## ASSIGNMENT:
Print, exactly and with no pictures, the line containing "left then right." and each line after it to the end of the entries below.

## DATA PROVIDED:
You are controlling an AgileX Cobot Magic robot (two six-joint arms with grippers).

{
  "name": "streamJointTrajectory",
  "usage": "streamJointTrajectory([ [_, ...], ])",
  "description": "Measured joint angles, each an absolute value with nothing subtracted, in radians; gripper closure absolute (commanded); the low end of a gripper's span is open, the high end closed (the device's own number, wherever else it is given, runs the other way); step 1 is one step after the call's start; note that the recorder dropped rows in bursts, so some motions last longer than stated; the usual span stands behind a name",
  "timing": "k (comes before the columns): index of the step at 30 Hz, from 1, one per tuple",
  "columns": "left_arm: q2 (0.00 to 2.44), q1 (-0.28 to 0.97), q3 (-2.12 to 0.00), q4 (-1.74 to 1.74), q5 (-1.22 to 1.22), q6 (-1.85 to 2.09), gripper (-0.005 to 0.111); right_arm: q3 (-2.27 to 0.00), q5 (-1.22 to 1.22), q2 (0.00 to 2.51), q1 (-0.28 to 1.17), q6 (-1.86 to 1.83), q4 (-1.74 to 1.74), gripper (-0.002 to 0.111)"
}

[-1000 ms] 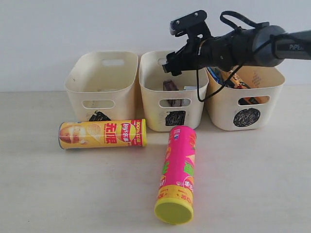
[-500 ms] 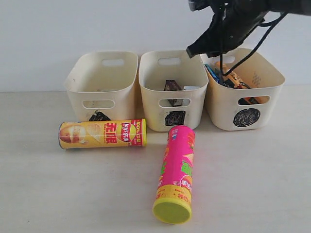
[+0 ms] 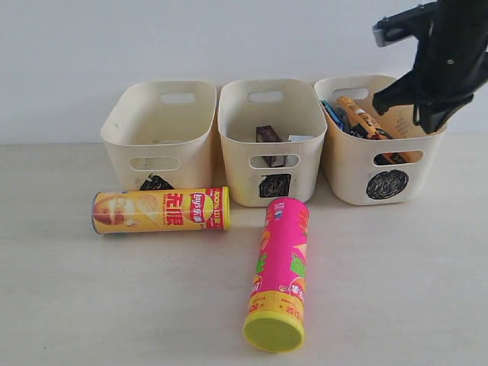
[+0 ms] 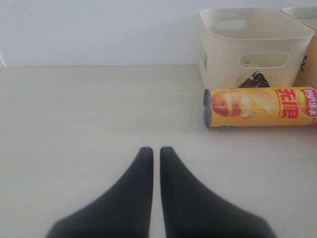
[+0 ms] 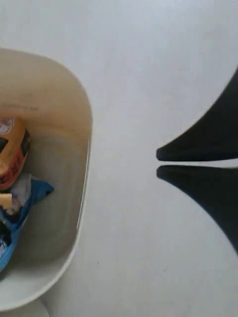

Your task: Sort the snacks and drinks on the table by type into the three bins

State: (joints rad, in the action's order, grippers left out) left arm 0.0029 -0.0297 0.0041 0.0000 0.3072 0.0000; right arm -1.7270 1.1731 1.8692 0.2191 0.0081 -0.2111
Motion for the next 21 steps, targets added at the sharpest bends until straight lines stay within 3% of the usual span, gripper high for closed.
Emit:
streamJointTrajectory([
  [9, 0.003, -0.030, 0.004, 0.000, 0.307, 0.000, 0.102, -1.569, 1.114, 1.720, 0.096, 0.027, -0.144, 0.108],
  [21, 0.003, -0.030, 0.004, 0.000, 0.307, 0.000, 0.102, -1.174, 0.862, 1.377, 0.077, 0.146, -0.137, 0.108],
])
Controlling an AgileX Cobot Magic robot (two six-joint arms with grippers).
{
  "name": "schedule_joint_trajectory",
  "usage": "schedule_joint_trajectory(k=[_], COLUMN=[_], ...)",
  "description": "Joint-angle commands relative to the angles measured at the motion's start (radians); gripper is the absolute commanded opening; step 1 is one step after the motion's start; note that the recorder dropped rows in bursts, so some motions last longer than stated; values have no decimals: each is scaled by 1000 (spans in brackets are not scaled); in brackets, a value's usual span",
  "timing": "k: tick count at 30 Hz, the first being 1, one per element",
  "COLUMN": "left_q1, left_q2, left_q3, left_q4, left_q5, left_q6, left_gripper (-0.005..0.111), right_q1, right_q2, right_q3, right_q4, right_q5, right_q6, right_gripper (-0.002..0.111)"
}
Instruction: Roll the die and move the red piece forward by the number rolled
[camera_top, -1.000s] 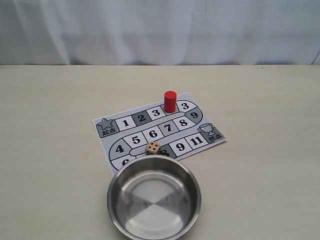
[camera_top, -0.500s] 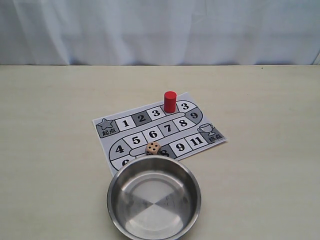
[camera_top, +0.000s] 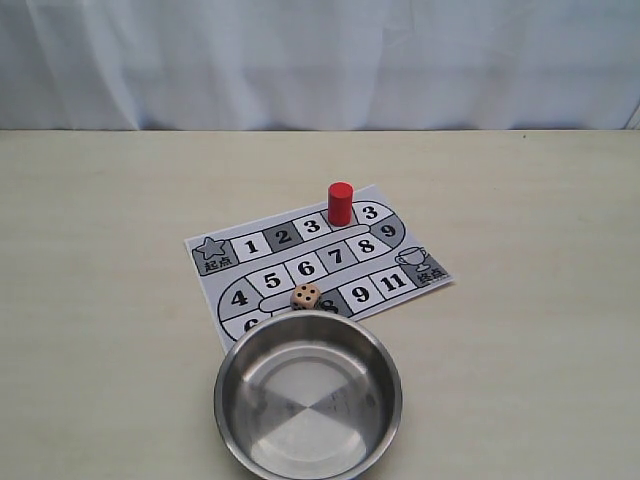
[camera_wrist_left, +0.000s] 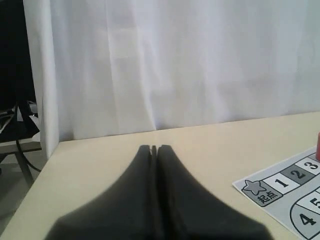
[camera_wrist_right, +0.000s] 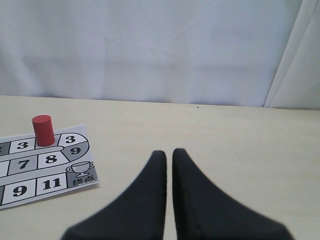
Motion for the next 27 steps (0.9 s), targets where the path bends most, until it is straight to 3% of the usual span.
schedule_joint_trajectory(k=[1, 14, 27], left_q1=[0, 0, 0], left_q2=[-2, -2, -2], left_q3=[13, 13, 13], left_q4=[-2, -27, -18], left_q5=[-12, 132, 129], left_q6=[-10, -74, -74], left_gripper=[0, 0, 0], right_q1=[2, 2, 2], right_q2=[-5, -5, -5], right_q3=[3, 3, 3], right_q4=[0, 0, 0], right_q5=[0, 0, 0], right_q6=[-5, -3, -5], right_gripper=[4, 4, 4])
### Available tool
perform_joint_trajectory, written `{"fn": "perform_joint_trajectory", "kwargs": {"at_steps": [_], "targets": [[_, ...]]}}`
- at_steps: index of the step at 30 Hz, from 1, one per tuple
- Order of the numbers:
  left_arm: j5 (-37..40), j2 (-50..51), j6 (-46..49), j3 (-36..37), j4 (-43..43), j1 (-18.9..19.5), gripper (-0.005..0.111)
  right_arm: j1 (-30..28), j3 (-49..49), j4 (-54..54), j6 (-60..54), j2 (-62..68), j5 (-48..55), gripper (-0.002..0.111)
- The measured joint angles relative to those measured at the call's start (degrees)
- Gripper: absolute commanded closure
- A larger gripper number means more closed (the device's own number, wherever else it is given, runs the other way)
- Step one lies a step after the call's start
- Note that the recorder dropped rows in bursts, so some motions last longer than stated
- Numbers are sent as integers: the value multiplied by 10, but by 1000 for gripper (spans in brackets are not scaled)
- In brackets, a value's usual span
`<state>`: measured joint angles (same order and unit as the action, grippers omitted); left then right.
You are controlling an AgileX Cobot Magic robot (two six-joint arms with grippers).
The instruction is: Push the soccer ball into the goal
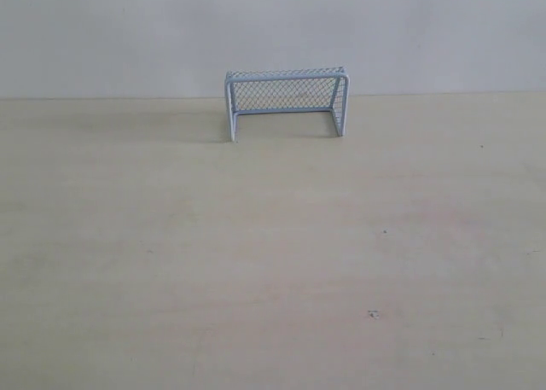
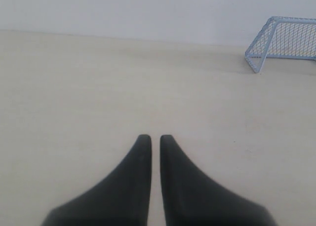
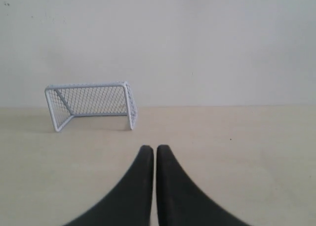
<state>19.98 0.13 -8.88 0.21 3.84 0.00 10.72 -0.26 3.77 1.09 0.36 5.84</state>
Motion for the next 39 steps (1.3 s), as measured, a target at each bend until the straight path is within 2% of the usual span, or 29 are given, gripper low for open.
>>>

## SOLVED EXERCISE:
`<state>`: measured joint angles (same order and unit as the action, grippers omitted); left then right.
You are controlling an AgileX Cobot Magic robot (two six-joint arms with grippers).
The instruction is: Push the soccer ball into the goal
<state>19.98 0.13 -8.88 0.21 3.84 0.00 10.72 -0.26 3.77 1.09 0.36 5.84</state>
Motion for the next 39 steps (1.3 s), as measured, a target at each bend until the straight path is within 2% of the usual span, or 29 are given, gripper low for open.
>>>

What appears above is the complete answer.